José Antonio fue un hombre inteligente, disruptivo, generoso y brillante. Fue un pionero, un revolucionario, un visionario que anticipó los fundamentos de la comunicación del futuro

Desde finales de los años 90 la economía empezó a ser omnipresente en la información general de los medios, y eso coincidió con la eclosión de nuevos medios y nuevas herramientas digitales que crearon un ecosistema que, por primera vez, daba el poder al ciudadano, hasta entonces monopolio de los gobiernos y las grandes empresas. Muy pocos supieron ver la revolución que eso suponía. I José Antonio Llorente fue quien lo vio antes y más claro. El contexto mediático, las relaciones externas, la gestión de la percepción, la construcción de la reputación, y la comunicación empresarial y política no tenían nada que ver con lo que había hasta aquel momento. Millones de ciudadanos empezaban a sentirse empoderados, soberanos, para utilizar herramientas de comunicación ágiles, accesibles y poderosas para expresar sus opiniones y exigir respuestas por parte de las marcas, empresas y políticos en quienes habían depositado su confianza.

Una diferencia para mí trascendental entre José Antonio Llorente y otros profesionales de este sector era la ética. Él sabía que no hay atajos en las relaciones profesionales y que la cuenta de resultados no lo es todo. Recuerdo cuando, comiendo un verano en Llafranc, con Irene y Ana, él me recordaba que "estamos obligados a gestionar la comunicación con un profundo sentido ético, en el sentido de transmitir hechos, realidades, no eslóganes, eufemismos ni consignas". José Antonio veía la comunicación como aquella herramienta de gestión de los intangibles para generar confianza en un terreno de juego donde cada vez está más extendido el escepticismo ante cualquier información "oficial" de un partido político o de una empresa.

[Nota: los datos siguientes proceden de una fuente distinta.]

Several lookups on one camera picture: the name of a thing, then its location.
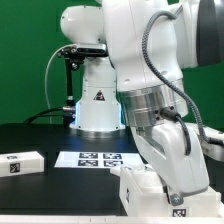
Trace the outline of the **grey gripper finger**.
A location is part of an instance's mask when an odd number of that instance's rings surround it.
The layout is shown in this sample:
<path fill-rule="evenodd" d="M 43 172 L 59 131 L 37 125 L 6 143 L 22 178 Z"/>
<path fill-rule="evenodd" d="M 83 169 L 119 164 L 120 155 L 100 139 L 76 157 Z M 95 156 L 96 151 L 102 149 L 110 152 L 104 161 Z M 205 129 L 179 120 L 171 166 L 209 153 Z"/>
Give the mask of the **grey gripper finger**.
<path fill-rule="evenodd" d="M 171 187 L 168 188 L 168 197 L 172 206 L 180 206 L 184 203 L 184 199 L 180 197 Z"/>

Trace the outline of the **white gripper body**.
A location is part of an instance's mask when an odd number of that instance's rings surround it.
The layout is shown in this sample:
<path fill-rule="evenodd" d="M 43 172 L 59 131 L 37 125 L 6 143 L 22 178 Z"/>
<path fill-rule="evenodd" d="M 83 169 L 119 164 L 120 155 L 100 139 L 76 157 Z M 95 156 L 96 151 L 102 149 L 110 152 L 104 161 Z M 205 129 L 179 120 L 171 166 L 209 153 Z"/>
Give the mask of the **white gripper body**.
<path fill-rule="evenodd" d="M 140 155 L 180 197 L 207 190 L 209 177 L 200 142 L 188 129 L 191 152 L 185 154 L 185 136 L 179 124 L 167 122 L 145 129 L 131 128 Z"/>

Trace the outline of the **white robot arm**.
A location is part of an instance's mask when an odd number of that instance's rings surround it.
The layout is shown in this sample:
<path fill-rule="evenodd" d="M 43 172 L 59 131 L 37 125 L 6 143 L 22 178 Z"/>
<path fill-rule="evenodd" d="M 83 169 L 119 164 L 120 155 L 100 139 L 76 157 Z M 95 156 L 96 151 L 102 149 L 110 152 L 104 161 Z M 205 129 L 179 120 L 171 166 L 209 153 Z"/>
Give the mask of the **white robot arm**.
<path fill-rule="evenodd" d="M 176 56 L 180 12 L 166 0 L 102 0 L 66 8 L 60 25 L 74 61 L 85 65 L 75 128 L 130 127 L 140 155 L 184 198 L 207 190 L 201 144 L 214 140 L 182 120 L 199 110 L 184 92 Z"/>

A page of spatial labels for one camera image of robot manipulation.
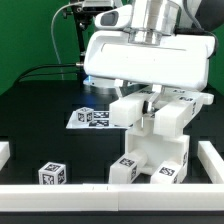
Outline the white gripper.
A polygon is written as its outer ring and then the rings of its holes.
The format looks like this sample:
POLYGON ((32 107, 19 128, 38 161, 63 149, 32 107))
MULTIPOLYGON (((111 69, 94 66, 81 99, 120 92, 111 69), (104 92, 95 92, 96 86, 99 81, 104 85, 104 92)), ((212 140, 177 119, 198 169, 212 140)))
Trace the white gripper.
POLYGON ((193 91, 205 88, 214 45, 214 37, 196 35, 164 36, 158 46, 131 44, 125 32, 97 31, 87 47, 84 70, 91 76, 116 79, 119 98, 123 97, 122 80, 153 84, 147 106, 151 113, 163 86, 193 91))

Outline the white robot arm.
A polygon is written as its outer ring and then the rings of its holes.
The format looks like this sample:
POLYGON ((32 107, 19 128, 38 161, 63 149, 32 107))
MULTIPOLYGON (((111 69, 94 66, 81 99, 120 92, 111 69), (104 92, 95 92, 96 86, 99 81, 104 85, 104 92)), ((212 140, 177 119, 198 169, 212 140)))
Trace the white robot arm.
POLYGON ((88 75, 152 84, 152 110, 164 87, 201 91, 218 48, 224 0, 133 0, 96 16, 84 70, 88 75))

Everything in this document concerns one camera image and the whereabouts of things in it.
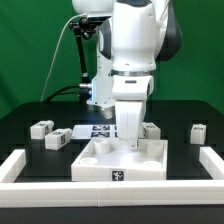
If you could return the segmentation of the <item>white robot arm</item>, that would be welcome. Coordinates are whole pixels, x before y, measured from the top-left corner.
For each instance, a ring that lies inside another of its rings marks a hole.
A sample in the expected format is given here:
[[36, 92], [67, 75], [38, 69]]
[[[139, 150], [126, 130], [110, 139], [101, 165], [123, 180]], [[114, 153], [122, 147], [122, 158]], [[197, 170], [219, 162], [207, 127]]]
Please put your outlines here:
[[97, 35], [97, 74], [88, 103], [116, 118], [118, 138], [138, 146], [158, 60], [181, 46], [173, 0], [72, 0], [81, 34]]

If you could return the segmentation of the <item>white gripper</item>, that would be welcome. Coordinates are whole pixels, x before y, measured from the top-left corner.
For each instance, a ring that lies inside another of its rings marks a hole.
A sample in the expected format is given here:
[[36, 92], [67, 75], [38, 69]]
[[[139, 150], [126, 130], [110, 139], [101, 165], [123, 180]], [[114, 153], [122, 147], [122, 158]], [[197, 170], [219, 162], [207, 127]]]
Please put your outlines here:
[[137, 139], [145, 109], [144, 101], [117, 101], [115, 103], [117, 135], [121, 140], [128, 141], [132, 150], [138, 147]]

En 2015 Llorente volcó buena parte de sus conocimientos y de su experiencia en el libro El Octavo Sentido. De entre tantos otros que podía elegir, tuve la suerte y el honor que me pidiera escribir el prólogo en su libro. Un día antes de morir, el sábado 30 de diciembre, con toda la dignidad y serenidad de la que es capaz un hombre inteligente, escribió un mail a su equipo. Les dijo que sentía que estaba a punto de empezar una nueva aventura y les pedía que continuaran adelante en la empresa.

Siempre en mi corazón y en mi cabeza, querido amigo.